Volo Song: 1-2-3 Finish for the Volomites Volo Song, the champion at two, was favored in the classics at three. The big, brown colt by Volomite out of the mare, Evensong (who had six 2:00 offspring), was a $5,000 yearling purchase by William H. Strang and was turned over to Ben White to drive and train. The 1943 Hambletonian was contested at the slow Empire City running track because of wartime travel restrictions. Volo Song, who had won the Matron, American Stake and Hambletonian Test, broke in the first heat of the Hambletonian and finished third, with Worthy Boy winning the race. But Volo Song rebounded to win the next two, giving Ben White his fourth Hambletonian victory. When Worthy Boy and Phonograph were second and third, respectively, in the summaries, and Gordon Gray was fifth, sons of Volomite finished 1-2-3 and had four of the six purse awards. Sold to E. J. Baker the next season, and campaigned by Harry Fitzpatrick, Volo Song had his career and life cut short when he suffered a broken leg in a race at Elkhorn, WI.

The Hambletonian was moved to the Empire City Track (then a Thoroughbred track, now Yonkers Raceway) because of wartime gas rationing in World War II. The Kentucky Futurity was canceled from 1942 to 1945. W. H. Strang Jr. was the second owner (along with his trainer/driver Ben White) to win back-to-back Hambletonians. Ben White, 70, won his fourth Hambletonian as a driver with a horse considered by many as one of the best of all time. It was also a record fifth training win for the White Stable. The second consecutive year the saletopper at the Walnut Hall Farm won the Hambletonian.
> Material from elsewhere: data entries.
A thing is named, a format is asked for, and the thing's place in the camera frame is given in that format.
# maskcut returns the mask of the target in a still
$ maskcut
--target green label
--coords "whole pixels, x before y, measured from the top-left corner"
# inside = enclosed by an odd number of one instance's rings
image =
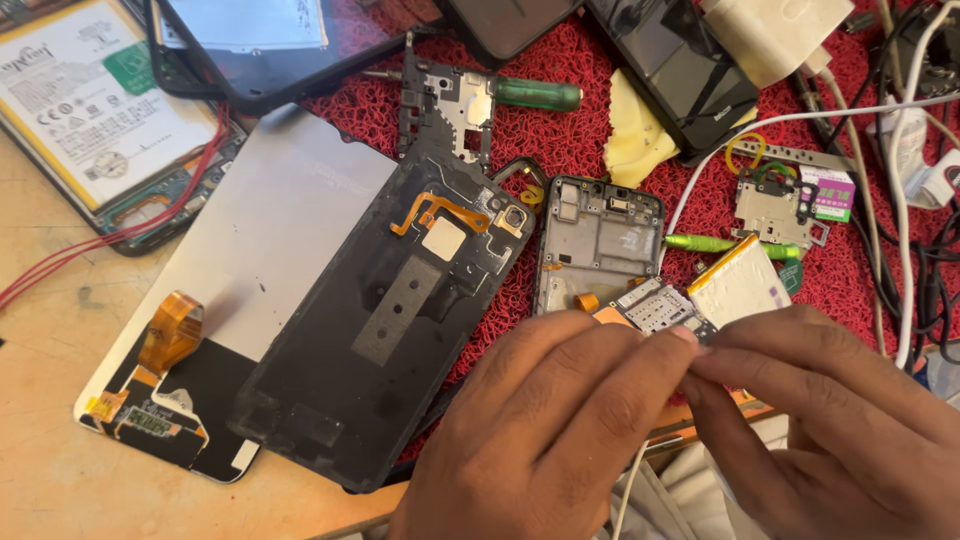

The opening heat, won by Worthy Boy in track record time of 2:02 1/2, saw Volo Song trot what many witnesses at the time called the greatest heat ever by a 3-year-old. Volo Song made a break at the start, then rallied to finish a close third, timed around 2:00. Worthy Boy was the first Standardbred acquired by Frances Dodge Johnson (later Frances Dodge Van Lennep) who purchased Castleton Farm in July of 1945. Volomite sired the first three money winners (as well as the fifth money winner).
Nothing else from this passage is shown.